- **How to complete this task**
Lines containing the word "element" in the data below: say how many, with no other text.

--------

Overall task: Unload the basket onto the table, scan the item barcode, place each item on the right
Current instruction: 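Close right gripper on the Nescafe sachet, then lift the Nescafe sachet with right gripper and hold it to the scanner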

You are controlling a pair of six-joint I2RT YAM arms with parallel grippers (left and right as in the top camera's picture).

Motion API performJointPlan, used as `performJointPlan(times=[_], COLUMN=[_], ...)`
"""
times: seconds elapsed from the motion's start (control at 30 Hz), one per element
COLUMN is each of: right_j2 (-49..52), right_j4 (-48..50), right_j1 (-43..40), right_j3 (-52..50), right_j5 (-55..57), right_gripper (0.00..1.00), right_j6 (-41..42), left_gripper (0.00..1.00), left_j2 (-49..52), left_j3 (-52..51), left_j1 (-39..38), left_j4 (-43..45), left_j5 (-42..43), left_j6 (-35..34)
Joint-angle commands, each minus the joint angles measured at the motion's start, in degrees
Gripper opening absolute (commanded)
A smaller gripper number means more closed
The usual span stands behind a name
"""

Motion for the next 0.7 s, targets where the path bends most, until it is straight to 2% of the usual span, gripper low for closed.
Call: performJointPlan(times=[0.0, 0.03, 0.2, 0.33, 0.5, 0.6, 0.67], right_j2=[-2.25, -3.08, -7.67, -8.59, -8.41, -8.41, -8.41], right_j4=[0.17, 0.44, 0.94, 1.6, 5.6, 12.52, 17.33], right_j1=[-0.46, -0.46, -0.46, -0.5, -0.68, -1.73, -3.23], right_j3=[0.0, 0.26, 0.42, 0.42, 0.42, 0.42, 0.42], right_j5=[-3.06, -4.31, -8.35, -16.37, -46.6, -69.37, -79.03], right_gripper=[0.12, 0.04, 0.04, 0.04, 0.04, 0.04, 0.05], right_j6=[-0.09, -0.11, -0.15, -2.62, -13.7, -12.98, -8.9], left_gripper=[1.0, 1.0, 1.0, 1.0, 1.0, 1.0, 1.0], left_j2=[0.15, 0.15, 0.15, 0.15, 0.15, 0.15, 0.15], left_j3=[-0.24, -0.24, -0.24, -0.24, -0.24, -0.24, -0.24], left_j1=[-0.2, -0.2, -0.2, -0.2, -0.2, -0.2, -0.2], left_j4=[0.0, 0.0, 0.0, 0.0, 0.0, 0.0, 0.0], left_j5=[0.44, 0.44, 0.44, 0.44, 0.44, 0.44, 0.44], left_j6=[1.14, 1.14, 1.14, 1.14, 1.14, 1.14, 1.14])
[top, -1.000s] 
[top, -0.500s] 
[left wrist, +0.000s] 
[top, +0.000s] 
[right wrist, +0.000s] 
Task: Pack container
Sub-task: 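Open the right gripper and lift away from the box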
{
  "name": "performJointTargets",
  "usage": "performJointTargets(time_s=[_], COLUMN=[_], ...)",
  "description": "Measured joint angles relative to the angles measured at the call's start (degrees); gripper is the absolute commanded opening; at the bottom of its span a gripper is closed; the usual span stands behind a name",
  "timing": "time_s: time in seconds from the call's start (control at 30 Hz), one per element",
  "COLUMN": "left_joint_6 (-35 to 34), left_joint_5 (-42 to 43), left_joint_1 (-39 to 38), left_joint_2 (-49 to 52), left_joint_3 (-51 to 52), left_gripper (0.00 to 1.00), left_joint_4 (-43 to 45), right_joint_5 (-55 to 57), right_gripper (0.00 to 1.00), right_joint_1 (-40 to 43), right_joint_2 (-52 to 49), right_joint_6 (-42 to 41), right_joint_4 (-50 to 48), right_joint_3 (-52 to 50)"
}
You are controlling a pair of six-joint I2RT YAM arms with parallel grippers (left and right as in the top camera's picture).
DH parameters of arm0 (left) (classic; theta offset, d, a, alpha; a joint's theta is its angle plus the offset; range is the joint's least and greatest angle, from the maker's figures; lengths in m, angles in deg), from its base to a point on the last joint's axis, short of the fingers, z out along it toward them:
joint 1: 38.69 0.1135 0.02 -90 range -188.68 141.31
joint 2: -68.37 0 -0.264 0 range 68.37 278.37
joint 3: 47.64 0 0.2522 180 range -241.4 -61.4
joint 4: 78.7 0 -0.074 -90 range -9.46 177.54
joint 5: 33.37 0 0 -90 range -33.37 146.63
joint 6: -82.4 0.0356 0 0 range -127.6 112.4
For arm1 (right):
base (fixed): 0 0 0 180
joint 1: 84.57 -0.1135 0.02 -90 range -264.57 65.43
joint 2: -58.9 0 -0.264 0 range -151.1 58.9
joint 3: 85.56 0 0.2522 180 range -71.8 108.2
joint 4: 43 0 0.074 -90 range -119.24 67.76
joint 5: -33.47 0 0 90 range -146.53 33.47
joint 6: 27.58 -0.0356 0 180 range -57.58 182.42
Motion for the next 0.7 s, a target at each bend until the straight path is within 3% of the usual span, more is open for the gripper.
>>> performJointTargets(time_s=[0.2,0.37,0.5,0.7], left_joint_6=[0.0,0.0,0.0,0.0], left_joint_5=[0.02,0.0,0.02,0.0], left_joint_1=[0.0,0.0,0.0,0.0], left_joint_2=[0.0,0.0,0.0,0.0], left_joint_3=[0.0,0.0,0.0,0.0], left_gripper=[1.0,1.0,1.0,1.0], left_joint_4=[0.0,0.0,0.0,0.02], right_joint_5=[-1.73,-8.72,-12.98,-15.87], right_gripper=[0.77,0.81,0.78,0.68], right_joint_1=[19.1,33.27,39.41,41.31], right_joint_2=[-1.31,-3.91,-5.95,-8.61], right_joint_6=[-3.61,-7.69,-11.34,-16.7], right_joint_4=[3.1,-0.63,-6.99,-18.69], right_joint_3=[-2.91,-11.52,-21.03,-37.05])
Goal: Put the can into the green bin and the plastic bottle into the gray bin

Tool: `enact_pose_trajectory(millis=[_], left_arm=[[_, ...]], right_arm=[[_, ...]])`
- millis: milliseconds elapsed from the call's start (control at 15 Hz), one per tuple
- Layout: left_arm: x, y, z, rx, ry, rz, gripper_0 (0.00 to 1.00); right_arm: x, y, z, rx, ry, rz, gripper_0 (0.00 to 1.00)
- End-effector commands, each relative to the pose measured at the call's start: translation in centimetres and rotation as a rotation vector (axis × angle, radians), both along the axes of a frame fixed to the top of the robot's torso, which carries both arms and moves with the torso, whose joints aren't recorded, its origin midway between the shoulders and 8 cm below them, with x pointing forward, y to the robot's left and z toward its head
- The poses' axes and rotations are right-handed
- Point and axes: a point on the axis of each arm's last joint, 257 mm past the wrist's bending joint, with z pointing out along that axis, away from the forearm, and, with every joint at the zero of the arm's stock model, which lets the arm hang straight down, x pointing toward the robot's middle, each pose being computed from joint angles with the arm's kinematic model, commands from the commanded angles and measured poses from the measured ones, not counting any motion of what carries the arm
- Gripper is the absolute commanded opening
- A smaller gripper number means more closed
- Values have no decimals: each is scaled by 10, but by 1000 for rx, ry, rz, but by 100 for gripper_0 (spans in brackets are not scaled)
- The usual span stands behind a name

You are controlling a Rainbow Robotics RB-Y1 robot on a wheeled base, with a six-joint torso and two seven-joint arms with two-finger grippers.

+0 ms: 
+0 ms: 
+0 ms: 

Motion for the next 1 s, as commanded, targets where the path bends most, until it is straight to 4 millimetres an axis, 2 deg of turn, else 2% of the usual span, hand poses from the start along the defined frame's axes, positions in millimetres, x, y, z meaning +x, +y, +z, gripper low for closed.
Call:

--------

- **Expected output**
2